Der Handel mit Bau- und Heimwerksartikeln hat ein schlechteres erstes Halbjahr 2007 hinter sich als die gesamte Einzelhandelsbranche. So jedenfalls lassen sich die heute vorgelegten Ergebnisse der aktuellen Konjunktur-Umfrage des Hauptverbandes des deutschen Einzelhandels (HDE) lesen. Demnach haben 23 Prozent der Betriebe im Segment Baumarkt ihre Umsätze gegenüber den ersten sechs Monaten 2006 gesteigert. Der Einzelhandel insgesamt kommt auf einen Schnitt von 34 Prozent der Betriebe. Immerhin erreichten 34 Prozent der Baumarktbetriebe den Vorjahresumsatz, 43 Prozent hatten Einbußen; im gesamten Einzelhandel kamen 25 Prozent auf das Vorjahresniveau, 41 Prozent lagen darunter.
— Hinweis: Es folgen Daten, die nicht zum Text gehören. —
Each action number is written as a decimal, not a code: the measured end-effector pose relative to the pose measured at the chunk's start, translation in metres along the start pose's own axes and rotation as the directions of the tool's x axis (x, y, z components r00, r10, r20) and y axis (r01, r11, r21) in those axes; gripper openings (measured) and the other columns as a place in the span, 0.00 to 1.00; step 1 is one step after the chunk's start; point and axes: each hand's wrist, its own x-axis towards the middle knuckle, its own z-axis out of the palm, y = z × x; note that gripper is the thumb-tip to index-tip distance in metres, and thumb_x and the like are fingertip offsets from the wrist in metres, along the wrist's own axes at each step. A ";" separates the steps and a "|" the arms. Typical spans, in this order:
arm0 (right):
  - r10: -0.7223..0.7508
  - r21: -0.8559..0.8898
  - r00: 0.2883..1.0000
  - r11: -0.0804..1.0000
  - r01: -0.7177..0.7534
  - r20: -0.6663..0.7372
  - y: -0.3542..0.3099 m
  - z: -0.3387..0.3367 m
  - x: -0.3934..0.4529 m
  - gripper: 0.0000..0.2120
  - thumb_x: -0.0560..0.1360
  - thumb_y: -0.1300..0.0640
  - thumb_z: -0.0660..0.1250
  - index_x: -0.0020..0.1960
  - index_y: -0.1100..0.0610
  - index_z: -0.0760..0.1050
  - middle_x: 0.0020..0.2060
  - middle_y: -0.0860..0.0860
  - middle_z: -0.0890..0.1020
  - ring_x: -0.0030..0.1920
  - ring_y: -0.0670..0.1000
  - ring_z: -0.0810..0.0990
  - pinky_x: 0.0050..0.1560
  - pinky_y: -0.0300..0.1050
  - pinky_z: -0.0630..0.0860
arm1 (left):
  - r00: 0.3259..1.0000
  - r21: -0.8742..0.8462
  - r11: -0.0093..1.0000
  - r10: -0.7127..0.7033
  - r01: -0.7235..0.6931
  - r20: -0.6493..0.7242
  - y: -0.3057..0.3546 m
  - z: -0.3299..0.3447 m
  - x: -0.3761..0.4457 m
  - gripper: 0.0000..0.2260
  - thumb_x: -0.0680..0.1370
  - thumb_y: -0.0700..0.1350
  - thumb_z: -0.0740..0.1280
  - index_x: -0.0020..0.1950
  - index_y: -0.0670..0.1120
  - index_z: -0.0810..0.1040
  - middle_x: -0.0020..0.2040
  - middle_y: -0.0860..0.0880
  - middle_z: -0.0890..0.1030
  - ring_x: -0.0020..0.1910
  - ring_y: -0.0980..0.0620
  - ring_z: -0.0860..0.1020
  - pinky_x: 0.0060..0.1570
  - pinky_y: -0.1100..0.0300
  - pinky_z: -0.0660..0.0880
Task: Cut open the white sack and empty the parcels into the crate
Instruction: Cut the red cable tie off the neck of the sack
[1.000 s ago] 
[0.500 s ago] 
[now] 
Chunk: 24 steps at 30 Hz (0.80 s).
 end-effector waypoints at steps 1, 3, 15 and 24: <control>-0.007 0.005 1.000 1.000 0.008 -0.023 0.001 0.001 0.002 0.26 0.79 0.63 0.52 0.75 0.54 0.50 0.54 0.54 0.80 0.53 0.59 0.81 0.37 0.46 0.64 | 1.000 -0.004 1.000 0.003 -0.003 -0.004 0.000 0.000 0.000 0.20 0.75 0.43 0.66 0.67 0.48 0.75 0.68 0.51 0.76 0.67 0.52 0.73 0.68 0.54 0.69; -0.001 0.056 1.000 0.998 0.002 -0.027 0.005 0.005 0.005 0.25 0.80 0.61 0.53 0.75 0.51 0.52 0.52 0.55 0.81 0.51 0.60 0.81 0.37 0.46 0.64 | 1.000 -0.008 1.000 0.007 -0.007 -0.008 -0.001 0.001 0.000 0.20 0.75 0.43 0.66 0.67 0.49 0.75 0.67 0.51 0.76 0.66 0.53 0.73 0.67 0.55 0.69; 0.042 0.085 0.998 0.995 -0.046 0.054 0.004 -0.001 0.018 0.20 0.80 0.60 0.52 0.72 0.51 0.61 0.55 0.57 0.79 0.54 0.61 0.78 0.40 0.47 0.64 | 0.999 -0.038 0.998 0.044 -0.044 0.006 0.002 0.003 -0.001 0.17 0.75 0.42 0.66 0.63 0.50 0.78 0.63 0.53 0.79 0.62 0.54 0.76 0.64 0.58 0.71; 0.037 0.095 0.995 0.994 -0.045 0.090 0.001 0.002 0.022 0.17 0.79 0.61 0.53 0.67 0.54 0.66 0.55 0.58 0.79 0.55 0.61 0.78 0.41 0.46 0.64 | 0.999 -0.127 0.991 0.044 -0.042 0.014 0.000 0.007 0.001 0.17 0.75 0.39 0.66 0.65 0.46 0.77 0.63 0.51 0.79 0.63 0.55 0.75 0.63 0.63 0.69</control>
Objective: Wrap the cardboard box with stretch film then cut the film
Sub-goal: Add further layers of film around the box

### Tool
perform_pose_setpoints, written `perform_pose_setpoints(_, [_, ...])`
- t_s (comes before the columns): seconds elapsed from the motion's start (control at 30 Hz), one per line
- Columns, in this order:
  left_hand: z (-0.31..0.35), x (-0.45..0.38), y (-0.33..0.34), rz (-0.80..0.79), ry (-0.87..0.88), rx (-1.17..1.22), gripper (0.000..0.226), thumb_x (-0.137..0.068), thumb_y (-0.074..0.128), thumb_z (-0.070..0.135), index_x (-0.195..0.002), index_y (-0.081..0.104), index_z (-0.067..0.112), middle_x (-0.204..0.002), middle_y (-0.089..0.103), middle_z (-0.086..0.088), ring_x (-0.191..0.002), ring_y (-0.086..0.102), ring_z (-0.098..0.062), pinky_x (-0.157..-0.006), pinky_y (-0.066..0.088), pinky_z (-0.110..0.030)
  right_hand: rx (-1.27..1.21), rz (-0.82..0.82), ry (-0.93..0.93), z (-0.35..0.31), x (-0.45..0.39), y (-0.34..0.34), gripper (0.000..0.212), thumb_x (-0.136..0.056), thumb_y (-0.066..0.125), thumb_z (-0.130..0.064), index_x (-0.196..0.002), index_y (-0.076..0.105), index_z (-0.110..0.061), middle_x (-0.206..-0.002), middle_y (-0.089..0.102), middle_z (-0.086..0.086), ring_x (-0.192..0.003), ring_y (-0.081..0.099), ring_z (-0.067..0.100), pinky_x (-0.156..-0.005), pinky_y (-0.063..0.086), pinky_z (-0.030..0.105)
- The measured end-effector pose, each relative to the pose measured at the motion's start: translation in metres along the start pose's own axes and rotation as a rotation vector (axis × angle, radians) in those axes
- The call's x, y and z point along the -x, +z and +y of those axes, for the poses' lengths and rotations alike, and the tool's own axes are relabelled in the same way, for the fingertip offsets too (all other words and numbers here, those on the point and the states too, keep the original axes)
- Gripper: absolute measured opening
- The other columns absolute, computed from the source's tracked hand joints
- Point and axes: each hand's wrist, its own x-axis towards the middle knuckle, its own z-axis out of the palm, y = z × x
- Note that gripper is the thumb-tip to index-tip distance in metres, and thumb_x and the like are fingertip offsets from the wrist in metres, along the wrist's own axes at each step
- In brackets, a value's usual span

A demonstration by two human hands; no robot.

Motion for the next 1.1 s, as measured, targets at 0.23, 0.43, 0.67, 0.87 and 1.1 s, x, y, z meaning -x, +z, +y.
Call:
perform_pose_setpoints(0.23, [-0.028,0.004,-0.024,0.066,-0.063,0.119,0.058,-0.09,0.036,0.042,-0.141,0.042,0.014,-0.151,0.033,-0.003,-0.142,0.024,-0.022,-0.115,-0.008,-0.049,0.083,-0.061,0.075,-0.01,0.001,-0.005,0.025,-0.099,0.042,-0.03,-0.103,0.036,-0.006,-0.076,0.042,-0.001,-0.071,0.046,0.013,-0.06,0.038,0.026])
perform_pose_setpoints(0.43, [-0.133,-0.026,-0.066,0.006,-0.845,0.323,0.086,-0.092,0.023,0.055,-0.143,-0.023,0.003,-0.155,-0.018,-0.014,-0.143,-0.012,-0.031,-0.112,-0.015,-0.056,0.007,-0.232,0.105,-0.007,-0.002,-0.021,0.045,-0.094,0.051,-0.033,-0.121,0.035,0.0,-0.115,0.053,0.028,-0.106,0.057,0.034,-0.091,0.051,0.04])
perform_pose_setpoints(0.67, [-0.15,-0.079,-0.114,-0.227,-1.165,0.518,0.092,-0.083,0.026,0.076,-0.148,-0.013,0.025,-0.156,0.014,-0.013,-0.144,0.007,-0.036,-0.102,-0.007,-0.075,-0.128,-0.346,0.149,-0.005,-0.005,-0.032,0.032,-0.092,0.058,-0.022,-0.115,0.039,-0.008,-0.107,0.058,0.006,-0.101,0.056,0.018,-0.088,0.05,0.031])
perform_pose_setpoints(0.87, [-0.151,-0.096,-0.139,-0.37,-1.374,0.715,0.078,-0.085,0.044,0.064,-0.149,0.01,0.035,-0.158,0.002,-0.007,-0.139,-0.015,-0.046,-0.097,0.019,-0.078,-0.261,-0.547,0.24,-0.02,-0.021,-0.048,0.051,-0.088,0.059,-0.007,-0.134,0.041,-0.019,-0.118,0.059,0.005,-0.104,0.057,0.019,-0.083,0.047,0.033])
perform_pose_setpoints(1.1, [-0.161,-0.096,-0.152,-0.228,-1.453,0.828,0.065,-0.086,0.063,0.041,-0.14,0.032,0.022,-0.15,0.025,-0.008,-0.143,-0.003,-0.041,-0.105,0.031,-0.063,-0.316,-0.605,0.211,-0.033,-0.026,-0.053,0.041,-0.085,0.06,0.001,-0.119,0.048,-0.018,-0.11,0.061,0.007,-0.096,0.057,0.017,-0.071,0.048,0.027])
Entsprechend eingetrübt sind die Erwartungen für das zweite Halbjahr. Im DIY-Bereich rechnen 30 Prozent der Betriebe mit zurückgehenden, 43 Prozent mit konstanten Umsätzen gegenüber dem Vergleichszeitraum des Vorjahres. Mehr Umsatz erwarten 27 Prozent und damit deutlich weniger als im Gesamtschnitt des Einzelhandels, der zu 39 Prozent von Umsatzsteigerungen ausgeht. Eine Stagnation erwarten 40 Prozent, 21 Prozent sehen Rückgänge auf sich zukommen.